Exercise instructions:
Identify each line below containing the string "green" and copy it.

Saved entries:
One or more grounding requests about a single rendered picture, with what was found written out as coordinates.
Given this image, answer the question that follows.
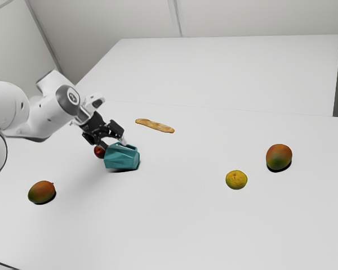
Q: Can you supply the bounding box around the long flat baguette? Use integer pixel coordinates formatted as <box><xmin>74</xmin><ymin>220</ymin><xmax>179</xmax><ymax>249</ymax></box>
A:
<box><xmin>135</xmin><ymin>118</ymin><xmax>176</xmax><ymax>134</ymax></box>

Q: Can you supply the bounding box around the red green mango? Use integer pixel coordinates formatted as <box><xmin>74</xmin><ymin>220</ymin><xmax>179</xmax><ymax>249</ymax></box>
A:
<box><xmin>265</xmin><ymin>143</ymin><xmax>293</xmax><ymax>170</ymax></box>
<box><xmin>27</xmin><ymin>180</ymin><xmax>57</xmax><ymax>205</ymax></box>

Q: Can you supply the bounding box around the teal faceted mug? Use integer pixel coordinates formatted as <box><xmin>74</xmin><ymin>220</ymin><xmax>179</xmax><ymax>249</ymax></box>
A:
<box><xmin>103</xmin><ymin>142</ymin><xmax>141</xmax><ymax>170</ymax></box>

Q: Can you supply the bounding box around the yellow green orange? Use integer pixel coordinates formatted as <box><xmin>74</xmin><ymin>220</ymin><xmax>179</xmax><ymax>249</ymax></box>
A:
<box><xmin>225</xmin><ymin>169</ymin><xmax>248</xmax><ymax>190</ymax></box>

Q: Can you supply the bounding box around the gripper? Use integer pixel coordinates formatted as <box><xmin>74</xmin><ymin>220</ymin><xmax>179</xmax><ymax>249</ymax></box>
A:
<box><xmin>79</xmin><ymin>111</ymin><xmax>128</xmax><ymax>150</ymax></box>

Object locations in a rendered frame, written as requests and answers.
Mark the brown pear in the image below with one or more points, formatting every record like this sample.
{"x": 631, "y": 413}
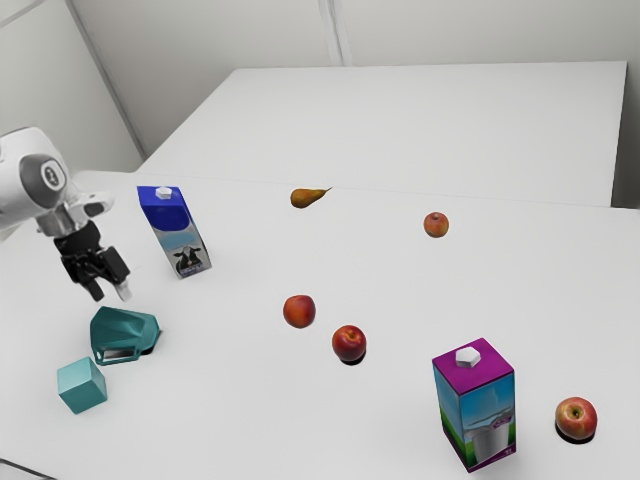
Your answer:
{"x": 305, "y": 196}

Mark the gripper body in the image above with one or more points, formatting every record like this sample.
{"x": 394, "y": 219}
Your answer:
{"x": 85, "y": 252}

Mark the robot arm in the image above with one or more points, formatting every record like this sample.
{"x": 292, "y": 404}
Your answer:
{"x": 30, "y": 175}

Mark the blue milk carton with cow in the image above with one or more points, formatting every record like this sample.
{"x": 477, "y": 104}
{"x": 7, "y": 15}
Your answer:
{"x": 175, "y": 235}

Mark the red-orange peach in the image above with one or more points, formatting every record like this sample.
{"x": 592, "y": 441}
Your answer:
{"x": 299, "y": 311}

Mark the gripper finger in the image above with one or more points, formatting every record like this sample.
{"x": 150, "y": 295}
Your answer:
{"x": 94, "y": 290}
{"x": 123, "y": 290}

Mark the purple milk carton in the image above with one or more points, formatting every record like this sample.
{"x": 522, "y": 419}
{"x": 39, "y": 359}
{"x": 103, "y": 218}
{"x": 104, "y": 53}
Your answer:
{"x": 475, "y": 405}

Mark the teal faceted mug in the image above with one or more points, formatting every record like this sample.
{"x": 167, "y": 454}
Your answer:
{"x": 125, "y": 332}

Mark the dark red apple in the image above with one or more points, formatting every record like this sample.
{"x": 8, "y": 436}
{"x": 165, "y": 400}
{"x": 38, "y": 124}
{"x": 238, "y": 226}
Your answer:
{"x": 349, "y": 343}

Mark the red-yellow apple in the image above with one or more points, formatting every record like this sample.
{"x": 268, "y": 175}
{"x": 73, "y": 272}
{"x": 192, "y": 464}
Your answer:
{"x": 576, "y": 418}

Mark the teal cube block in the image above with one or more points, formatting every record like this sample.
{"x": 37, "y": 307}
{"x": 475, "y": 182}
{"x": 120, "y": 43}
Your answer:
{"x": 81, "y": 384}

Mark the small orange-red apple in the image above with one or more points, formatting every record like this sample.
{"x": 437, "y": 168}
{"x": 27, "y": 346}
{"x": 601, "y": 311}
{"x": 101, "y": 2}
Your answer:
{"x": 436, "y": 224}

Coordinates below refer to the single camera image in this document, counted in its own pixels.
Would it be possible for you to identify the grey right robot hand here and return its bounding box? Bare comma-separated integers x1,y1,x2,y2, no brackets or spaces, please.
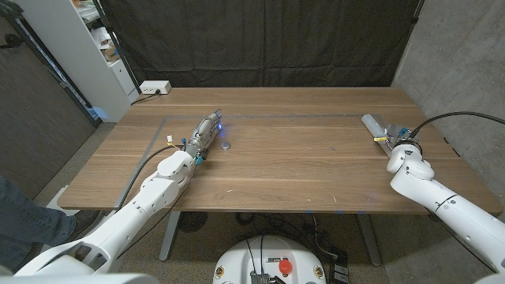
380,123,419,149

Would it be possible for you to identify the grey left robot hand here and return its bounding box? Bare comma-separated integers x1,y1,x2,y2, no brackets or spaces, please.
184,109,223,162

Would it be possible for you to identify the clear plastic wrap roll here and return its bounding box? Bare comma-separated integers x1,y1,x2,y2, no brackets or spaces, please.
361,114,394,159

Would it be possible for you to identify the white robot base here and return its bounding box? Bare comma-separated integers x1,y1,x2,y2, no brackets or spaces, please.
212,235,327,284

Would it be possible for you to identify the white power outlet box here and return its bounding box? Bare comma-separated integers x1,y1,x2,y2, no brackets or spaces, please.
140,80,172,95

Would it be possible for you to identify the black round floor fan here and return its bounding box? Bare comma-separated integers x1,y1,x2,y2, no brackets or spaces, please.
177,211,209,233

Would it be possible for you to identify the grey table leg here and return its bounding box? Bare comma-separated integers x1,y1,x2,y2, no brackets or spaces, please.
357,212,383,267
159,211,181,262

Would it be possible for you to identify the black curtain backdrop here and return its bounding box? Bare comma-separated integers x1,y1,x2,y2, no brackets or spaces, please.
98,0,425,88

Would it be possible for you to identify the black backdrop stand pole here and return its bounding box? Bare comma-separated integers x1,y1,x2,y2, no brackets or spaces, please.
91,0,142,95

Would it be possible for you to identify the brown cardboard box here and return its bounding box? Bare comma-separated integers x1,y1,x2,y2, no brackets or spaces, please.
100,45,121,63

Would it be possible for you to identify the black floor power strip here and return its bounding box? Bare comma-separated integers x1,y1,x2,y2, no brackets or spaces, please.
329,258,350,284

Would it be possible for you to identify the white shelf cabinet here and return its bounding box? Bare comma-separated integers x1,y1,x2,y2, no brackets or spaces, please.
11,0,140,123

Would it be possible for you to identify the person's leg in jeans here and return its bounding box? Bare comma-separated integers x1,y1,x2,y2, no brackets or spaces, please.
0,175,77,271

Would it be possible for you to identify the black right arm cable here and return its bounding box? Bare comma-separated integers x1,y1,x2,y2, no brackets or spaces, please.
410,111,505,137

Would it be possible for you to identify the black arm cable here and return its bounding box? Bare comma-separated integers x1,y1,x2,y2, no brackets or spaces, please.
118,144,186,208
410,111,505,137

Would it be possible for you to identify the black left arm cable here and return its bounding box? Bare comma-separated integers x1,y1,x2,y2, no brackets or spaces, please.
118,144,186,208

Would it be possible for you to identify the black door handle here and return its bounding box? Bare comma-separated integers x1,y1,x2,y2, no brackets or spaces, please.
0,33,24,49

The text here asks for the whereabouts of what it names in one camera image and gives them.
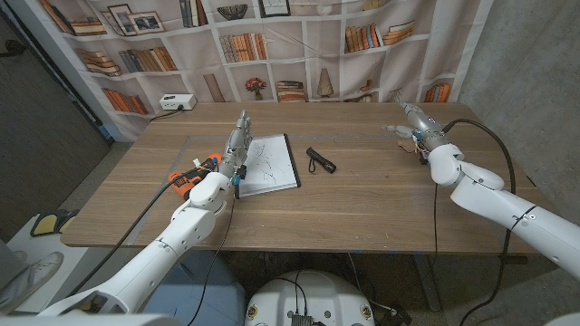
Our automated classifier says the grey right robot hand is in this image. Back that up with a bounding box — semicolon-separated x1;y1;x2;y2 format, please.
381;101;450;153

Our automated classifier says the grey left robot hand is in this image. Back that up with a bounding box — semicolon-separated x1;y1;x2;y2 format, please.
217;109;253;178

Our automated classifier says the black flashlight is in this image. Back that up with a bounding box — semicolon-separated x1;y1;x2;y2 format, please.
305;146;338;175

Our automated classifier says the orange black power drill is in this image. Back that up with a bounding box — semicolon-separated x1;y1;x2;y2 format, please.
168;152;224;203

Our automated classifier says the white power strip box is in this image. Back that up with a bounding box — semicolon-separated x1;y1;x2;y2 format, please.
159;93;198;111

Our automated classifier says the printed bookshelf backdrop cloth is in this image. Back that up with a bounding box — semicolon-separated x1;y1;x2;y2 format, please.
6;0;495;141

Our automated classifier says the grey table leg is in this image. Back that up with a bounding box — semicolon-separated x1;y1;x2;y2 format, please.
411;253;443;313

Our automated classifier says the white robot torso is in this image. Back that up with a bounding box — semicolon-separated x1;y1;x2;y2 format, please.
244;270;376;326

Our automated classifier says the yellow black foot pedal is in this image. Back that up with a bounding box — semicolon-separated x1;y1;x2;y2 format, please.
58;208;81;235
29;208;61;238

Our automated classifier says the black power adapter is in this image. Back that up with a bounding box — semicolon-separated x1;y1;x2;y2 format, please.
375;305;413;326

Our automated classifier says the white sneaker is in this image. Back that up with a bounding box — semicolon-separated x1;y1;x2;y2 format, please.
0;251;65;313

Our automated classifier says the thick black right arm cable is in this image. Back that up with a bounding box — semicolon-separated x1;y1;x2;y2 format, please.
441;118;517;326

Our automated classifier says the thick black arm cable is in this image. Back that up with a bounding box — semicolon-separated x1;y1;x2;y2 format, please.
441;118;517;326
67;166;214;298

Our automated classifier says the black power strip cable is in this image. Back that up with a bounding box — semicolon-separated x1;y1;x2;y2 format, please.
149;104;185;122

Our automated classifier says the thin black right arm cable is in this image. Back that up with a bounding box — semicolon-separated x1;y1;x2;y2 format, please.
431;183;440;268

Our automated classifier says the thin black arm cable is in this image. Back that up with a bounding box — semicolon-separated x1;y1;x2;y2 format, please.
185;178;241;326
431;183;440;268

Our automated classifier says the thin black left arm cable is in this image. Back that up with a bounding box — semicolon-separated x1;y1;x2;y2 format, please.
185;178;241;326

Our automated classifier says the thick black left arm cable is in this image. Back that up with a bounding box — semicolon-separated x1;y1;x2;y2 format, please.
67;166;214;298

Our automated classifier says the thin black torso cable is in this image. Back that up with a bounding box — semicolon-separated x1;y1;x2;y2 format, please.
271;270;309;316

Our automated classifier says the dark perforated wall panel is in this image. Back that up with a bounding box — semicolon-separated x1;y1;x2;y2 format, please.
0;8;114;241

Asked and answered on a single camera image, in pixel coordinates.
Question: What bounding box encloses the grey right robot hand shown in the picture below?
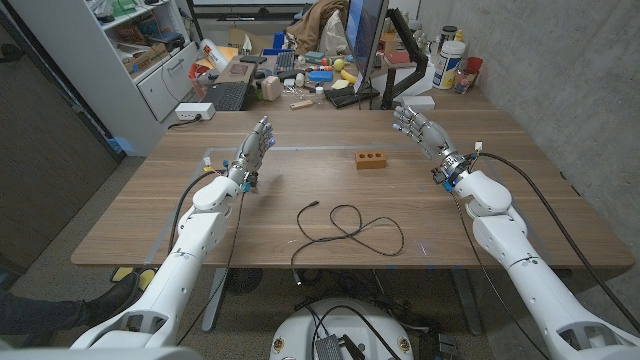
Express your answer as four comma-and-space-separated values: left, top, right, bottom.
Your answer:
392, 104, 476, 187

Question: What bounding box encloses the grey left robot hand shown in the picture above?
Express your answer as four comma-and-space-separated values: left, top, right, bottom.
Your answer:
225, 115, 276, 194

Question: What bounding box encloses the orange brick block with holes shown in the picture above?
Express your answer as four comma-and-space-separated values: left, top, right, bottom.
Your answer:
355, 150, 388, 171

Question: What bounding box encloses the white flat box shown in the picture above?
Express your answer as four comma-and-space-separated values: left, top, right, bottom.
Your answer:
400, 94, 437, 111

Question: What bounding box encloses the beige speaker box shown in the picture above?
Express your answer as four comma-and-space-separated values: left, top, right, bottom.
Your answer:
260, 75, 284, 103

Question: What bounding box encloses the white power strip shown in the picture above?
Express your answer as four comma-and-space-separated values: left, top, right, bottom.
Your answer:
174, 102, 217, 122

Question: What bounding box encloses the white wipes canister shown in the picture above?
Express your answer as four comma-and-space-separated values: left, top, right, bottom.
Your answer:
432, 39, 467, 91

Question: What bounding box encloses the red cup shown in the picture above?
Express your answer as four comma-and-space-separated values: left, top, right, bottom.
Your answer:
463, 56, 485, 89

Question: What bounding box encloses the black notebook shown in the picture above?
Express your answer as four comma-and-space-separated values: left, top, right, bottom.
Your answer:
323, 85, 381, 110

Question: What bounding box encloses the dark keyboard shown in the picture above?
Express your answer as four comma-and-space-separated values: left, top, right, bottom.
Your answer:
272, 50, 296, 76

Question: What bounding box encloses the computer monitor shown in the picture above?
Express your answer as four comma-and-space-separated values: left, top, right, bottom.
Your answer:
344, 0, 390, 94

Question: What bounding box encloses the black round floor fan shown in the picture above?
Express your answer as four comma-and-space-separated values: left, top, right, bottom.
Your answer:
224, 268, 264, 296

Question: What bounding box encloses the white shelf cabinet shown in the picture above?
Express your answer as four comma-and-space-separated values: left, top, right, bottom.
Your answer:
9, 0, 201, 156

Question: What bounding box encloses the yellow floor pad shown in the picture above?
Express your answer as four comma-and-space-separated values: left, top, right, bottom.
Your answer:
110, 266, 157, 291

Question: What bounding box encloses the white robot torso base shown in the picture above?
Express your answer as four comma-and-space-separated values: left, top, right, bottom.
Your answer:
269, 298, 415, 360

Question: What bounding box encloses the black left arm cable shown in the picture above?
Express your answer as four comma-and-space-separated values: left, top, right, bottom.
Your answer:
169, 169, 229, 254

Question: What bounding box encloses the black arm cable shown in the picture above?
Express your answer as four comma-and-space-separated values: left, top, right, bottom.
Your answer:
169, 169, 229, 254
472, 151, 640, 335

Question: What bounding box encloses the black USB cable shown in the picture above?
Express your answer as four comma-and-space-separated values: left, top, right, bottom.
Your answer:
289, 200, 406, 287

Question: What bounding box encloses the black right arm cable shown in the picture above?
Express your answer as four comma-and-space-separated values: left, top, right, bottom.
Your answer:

Finished exercise:
Q: Can you supply the bounding box around the red green mango? Use integer pixel coordinates formatted as <box><xmin>74</xmin><ymin>220</ymin><xmax>179</xmax><ymax>249</ymax></box>
Q: Can you supply the bounding box around the yellow green orange? Use integer pixel coordinates formatted as <box><xmin>74</xmin><ymin>220</ymin><xmax>179</xmax><ymax>249</ymax></box>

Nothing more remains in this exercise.